From this pilot study, CTTA will not have the potential to substitute MRI. However CTTA is a clinically userfriendly method for a radiologist to retrieve additional information from the initial CT image on patients with glioma, which can assist in reporting a more accurate diagnosis. And further CTTA can aid to assign tumour grade combined with CT, MRI and biopsy.

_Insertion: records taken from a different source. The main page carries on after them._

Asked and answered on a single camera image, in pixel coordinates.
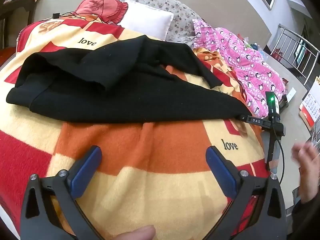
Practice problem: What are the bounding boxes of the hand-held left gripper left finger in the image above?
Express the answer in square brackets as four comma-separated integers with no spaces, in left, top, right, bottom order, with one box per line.
[20,145,103,240]

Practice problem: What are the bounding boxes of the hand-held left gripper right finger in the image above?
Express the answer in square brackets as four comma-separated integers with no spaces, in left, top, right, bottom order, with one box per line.
[205,146,288,240]

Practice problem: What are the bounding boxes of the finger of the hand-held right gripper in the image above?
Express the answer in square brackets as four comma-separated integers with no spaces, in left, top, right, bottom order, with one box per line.
[236,114,272,127]

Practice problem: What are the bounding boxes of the black pants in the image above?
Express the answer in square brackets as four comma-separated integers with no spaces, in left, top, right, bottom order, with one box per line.
[6,35,253,124]

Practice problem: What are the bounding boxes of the person's right forearm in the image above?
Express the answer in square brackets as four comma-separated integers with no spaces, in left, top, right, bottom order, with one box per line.
[291,196,320,240]

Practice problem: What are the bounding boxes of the person's right hand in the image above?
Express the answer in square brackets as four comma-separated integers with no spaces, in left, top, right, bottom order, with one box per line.
[291,141,320,204]

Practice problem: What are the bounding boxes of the person's left hand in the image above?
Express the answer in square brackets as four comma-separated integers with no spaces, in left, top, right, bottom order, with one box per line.
[117,225,156,240]

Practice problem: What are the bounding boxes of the red and white calendar board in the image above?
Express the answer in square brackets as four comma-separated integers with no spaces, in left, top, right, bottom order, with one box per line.
[299,76,320,132]

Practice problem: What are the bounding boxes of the pink printed cloth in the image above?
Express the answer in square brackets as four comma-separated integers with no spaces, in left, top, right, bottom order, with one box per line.
[191,19,287,119]

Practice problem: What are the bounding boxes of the metal stair railing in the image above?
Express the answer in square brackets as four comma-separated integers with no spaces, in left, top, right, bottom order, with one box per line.
[266,24,320,87]

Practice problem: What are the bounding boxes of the orange red printed blanket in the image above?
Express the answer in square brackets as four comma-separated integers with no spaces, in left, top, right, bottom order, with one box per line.
[0,19,272,240]

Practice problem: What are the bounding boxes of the grey floral quilt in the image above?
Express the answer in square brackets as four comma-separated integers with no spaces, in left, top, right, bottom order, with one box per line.
[114,0,208,49]

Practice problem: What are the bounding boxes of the white pillow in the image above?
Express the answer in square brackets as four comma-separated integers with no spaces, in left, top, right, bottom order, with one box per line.
[117,0,175,42]

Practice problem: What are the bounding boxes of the red ruffled pillow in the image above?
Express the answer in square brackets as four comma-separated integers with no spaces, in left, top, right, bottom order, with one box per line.
[75,0,129,25]

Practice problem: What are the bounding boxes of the dark wooden furniture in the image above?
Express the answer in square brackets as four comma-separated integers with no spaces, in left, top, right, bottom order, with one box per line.
[0,0,38,50]

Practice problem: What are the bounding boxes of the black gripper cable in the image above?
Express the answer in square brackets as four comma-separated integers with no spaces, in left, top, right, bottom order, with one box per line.
[272,120,286,182]

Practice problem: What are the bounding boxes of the thin black cable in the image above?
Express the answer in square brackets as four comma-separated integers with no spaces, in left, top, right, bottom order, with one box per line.
[59,0,118,23]

Our study is limited by being a pilot evaluation of CTTA in a single centre and requires replicating in a larger prospective multi-centre study to confirm the above findings. Direct comparison of CTTA and MR methods for assessing glioma grade in the same cohort of patients are also required. The measurements of tumour heterogeneity in our study were performed by a single non blinded operator which potentially could introduce bias. Further studies should evaluate the inter-operator and intra-operator test–retest variability in CTTA measurements, which is a limitation in this study. As this is a retrospective pilot study, CTTA was performed on a single CT slice displaying largest cross-section of the tumour, not the point where the biopsy/resection was done. Assessment of heterogeneity across the whole tumour volume and/or at the specific slice corresponding to the biopsy site could potentially correlate even more closely with tumour grade. A volumetric CTTA approach, although being computationally more expensive, has been evaluated in non-cancer applications [30] and is currently being evaluated in oncology [31]. An interesting prospect that warrants assessment in future studies is the ability of CTTA to identify transition from LGGs to HGGs. This application would be of great clinical value because management of these patients changes dramatically when this transition occurs. Due to lack of availability of prior imaging data from our local patient database, sequential changes in tumour heterogeneity could not be assessed for the patients included in our study.

Conclusion

By quantifying tumour heterogeneity, CTTA has the potential to provide a marker of tumour grade for patients with cerebral glioma. By differentiating between high and low grade tumours, CTTA could possibly assist clinical management.